Some core data should always be collected, including but not limited to:
- Number of themes and plugins installed
- Frequency of use of specific views (Settings, Customizer, etc)
- Current version
- Update status
- Locale (generalized to country)
In addition it should be possible to push, custom queries to activated users to test for specific interactions, as an example how many users click the Underline button in TinyMCE. I'm not sure exactly what the best approach here is, but this is one idea: The feature queries a centralized service on a weekly / monthly basis to get instructions on what type of data is currently being collected.
The decision on what data to be collected should be done by committee based on current active tickets that require user data.
Anonymity and transparency
A core requirement for the success of this feature is that data collection must be 100% anonymized. No data collected can be traced back to an individual user. Ideally the feature itself will be built in such a way that even accidental collection of personal data is impossible.
At any time, information about what data is being collected should be available to end-users both on a dedicated page on WordPress.org and through the setting in admin.
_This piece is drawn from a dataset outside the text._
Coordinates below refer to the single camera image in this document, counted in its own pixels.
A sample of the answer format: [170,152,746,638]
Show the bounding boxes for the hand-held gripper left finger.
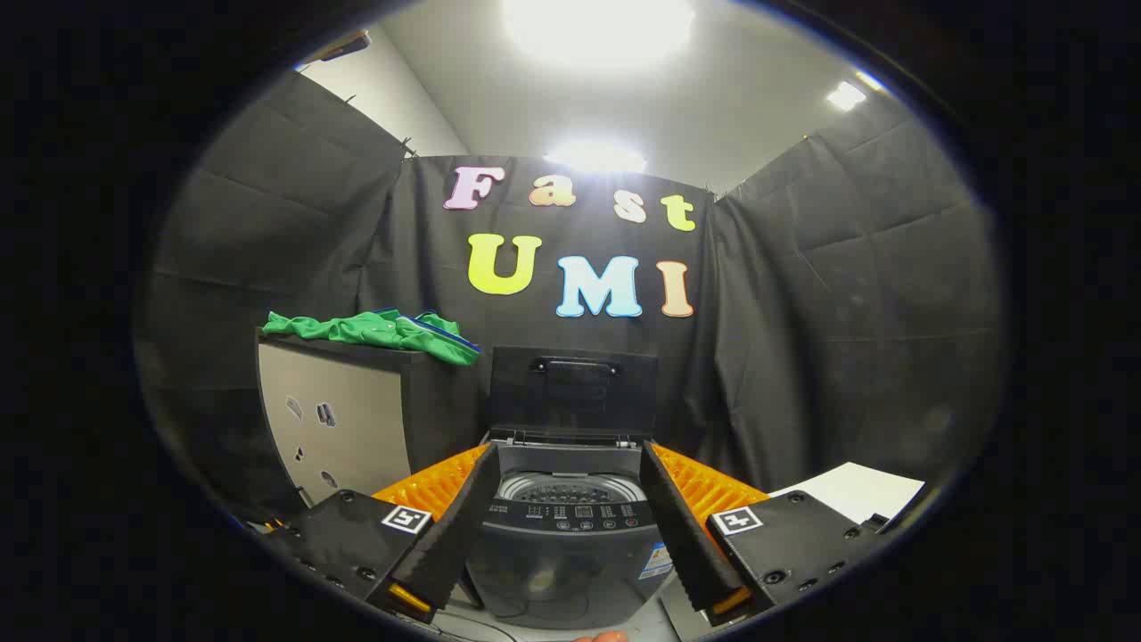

All data collected should be made public for scrutiny and use to ensure transparency and enable actual use.
Practical way forward
To prove the viability of this feature I propose a slow incremental deployment: Start with collection of certain uncontroversial datapoints like current language setting, number of themes and plugins, and one UI interaction that needs testing. Once this MVP has proven itself effective, a larger scale testing program can be shipped.